• [WHAT NEEDS TO BE DONE]
Word for word, copy the records that follow.

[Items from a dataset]
======

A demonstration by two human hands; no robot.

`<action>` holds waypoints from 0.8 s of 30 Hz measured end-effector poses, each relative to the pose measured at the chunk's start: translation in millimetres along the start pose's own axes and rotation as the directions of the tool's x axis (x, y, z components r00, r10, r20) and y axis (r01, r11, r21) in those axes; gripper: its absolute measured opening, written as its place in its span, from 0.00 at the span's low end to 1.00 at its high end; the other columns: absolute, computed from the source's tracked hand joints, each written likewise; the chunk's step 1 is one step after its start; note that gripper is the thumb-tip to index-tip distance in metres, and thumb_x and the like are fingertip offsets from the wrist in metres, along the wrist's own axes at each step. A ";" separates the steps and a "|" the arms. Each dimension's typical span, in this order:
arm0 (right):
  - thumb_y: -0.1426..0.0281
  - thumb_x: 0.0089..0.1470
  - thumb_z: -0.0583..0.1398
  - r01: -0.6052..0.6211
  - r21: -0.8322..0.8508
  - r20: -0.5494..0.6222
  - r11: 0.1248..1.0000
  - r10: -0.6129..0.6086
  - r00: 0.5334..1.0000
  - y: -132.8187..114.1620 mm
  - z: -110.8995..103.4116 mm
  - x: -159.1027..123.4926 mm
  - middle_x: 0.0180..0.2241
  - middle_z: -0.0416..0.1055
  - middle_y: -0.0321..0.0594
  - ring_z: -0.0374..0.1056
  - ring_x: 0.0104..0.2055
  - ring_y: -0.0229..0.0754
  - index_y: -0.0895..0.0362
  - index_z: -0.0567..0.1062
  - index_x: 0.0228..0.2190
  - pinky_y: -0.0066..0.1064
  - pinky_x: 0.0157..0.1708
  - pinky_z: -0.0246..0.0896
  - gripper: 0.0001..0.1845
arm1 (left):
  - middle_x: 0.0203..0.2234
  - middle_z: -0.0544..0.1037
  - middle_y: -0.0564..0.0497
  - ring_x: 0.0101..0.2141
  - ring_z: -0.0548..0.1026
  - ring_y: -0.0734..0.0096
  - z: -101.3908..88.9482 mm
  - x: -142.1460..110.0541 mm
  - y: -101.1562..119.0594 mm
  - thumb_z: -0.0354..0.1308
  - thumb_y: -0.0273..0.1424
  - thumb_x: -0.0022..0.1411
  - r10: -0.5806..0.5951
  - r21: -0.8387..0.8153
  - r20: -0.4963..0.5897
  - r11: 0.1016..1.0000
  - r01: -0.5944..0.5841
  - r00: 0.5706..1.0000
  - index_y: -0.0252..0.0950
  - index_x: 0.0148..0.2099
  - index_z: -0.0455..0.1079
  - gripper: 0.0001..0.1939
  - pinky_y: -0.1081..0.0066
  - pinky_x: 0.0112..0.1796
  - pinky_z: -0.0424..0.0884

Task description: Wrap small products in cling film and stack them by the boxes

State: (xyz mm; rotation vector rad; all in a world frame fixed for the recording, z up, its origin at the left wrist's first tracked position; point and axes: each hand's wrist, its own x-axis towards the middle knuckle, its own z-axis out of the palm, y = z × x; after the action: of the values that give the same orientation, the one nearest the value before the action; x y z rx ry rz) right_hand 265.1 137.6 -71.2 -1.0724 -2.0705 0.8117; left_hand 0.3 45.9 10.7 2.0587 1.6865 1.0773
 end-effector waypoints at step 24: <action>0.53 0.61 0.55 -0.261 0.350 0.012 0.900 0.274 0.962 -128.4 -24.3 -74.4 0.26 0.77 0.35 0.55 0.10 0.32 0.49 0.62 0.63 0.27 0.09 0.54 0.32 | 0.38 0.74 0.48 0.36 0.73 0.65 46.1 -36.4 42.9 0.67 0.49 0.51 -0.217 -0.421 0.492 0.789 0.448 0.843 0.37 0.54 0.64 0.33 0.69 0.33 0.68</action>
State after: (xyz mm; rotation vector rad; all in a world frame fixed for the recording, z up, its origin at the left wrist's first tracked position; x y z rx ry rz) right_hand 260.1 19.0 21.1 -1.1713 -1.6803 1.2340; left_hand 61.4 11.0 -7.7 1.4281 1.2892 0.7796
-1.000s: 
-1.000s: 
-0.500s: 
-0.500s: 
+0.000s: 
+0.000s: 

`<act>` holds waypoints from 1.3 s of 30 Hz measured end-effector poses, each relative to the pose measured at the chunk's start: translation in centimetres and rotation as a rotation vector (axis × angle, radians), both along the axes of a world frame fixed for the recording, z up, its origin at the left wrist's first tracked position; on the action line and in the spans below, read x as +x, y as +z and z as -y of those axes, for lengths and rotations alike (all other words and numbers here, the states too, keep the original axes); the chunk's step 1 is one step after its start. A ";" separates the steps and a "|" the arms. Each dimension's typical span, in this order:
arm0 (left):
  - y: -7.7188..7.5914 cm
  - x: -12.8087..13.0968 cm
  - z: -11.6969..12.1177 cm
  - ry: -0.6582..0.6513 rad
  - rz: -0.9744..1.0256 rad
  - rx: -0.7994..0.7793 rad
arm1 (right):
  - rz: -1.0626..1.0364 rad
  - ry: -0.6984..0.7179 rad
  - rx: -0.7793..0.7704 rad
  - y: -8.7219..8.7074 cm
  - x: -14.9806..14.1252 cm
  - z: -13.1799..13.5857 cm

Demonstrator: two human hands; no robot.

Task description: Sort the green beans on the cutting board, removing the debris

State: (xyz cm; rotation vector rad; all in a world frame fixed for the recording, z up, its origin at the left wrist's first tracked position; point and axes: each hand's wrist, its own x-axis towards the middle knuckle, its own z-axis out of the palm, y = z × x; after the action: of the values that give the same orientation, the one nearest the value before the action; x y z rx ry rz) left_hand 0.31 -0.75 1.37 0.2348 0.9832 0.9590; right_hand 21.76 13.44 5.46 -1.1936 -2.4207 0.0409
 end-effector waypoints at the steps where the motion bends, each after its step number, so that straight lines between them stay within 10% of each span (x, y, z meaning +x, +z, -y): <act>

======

• [TASK RESPONSE]
A demonstration by two human hands; no robot.

`<action>` holds waypoints from 0.8 s of 30 Hz measured end-effector poses, each relative to the pose measured at the chunk's start: translation in millimetres along the start pose's own axes and rotation as the directions of the tool's x axis (x, y, z components r00, r10, r20) and y axis (r01, r11, r21) in those axes; gripper: its absolute measured opening, written as its place in its span, from 0.00 at the span's low end to 1.00 at its high end; the other columns: absolute, computed from the source's tracked hand joints, each written likewise; the chunk's step 1 is one step after its start; note that gripper is the thumb-tip to index-tip distance in metres, and thumb_x and the like are fingertip offsets from the wrist in metres, along the wrist's own axes at each step. A ";" separates the steps and a "|" the arms. Each dimension's typical span, in this order:
arm0 (right):
  - thumb_y: -0.1426..0.0281
  - thumb_x: 0.0089..0.1470
  - thumb_z: -0.0583..0.1398
  - r01: -0.6052..0.6211
  - r21: -0.8322..0.8508
  - r20: -0.5494..0.6222
  - r11: 0.1248..1.0000
  - r10: -0.6129..0.6086
  - r00: 0.5334..1.0000
  - y: -132.8187..114.1620 mm
  - z: -110.8995..103.4116 mm
  - x: -159.1027..123.4926 mm
  - middle_x: 0.0180..0.2241
  - middle_z: -0.0416..0.1055
  - middle_y: -0.0321..0.0594
  - ring_z: -0.0374..0.1056
  - ring_x: 0.0104..0.2055
  - ring_y: -0.0229..0.0754
  - index_y: -0.0895..0.0362
  - index_z: -0.0567..0.1062
  - index_x: 0.0228..0.2190
  - pinky_y: -0.0066..0.1064
  - pinky_x: 0.0157..0.1708
  - pinky_z: -0.0246..0.0896
  - gripper: 0.0001..0.1845
arm1 (left):
  - middle_x: 0.0203..0.2234
  - middle_z: -0.0544..0.1037
  - middle_y: -0.0564..0.0497
  - ring_x: 0.0101..0.2141
  - ring_z: -0.0548..0.1026
  - ring_y: -0.0734..0.0096
  - z: -101.3908..88.9482 mm
  - x: -142.1460..110.0541 mm
  - y: -101.1562..119.0594 mm
  - thumb_z: -0.0354..0.1308
  - thumb_y: -0.0273..0.1424
  - thumb_x: -0.0022..0.1411
  - r10: -0.5806..0.5951
  - r21: -0.8387..0.8153
  - r20: -0.4963..0.5897
  - r11: 0.1016..1.0000
  - r01: -0.5944..0.5841
  - r00: 0.5706..1.0000
  - index_y: -0.0252..0.0950
  - index_x: 0.0148..0.2099
  - index_z: -0.0455..0.1079
  - gripper: 0.0001..0.1939
  - pinky_y: -0.1081..0.0066
  - pinky_x: 0.0112..0.1796
  - pinky_z: -0.0424..0.0884

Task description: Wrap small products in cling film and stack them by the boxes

State: (xyz mm; rotation vector rad; all in a world frame fixed for the recording, z up, its origin at the left wrist's first tracked position; point and axes: each hand's wrist, its own x-axis towards the middle knuckle, its own z-axis out of the palm, y = z × x; after the action: of the values that give the same orientation, the one nearest the value before the action; x y z rx ry rz) right_hand 265.1 137.6 -71.2 -1.0724 -2.0705 0.8117; left_hand 0.3 45.9 10.7 2.0587 1.6865 1.0773
 end-effector waypoints at step 24: <action>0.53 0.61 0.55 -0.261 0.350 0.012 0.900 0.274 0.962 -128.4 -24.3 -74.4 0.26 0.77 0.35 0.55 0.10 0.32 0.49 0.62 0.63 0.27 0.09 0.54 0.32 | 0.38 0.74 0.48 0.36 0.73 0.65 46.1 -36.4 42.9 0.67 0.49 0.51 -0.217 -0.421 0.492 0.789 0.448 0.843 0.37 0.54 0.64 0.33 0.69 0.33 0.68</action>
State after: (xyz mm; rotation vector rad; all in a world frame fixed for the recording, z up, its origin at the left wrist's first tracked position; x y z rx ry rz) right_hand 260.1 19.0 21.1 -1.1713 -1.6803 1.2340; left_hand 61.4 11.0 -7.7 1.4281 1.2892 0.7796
-1.000s: 
-1.000s: 
-0.500s: 
-0.500s: 
+0.000s: 
+0.000s: 

`<act>` holds waypoints from 1.3 s of 30 Hz measured end-effector poses, each relative to the pose measured at the chunk's start: translation in centimetres and rotation as a rotation vector (axis × angle, radians), both along the axes of a world frame fixed for the recording, z up, its origin at the left wrist's first tracked position; on the action line and in the spans below, read x as +x, y as +z and z as -y of those axes, for lengths and rotations alike (all other words and numbers here, the states too, keep the original axes); the chunk's step 1 is one step after its start. A ";" separates the steps and a "|" the arms. Each dimension's typical span, in this order:
arm0 (left):
  - y: -7.7188..7.5914 cm
  - x: -12.8087..13.0968 cm
  - z: -11.6969..12.1177 cm
  - ry: -0.6582..0.6513 rad
  - rz: -0.9744..1.0256 rad
  - rx: -0.7994..0.7793 rad
arm1 (right):
  - rz: -1.0626..1.0364 rad
  - ry: -0.6984..0.7179 rad
  - rx: -0.7793..0.7704 rad
  - y: -8.7219..8.7074 cm
  - x: -14.9806..14.1252 cm
  - z: -13.1799..13.5857 cm

Demonstrator: two human hands; no robot.

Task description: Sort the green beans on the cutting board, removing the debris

State: (xyz cm; rotation vector rad; all in a world frame fixed for the recording, z up, its origin at the left wrist's first tracked position; point and axes: each hand's wrist, its own x-axis towards the middle knuckle, its own z-axis out of the palm, y = z × x; after the action: of the values that give the same orientation, the one nearest the value before the action; x y z rx ry rz) left_hand 0.31 -0.75 1.37 0.2348 0.9832 0.9590; right_hand 21.76 13.44 5.46 -1.1936 -2.4207 0.0409
 end-effector waypoints at the steps where the motion bends, each after its step number, so that straight lines between them stay within 10% of each span (x, y, z meaning +x, +z, -y): <act>

No further work remains on the exercise.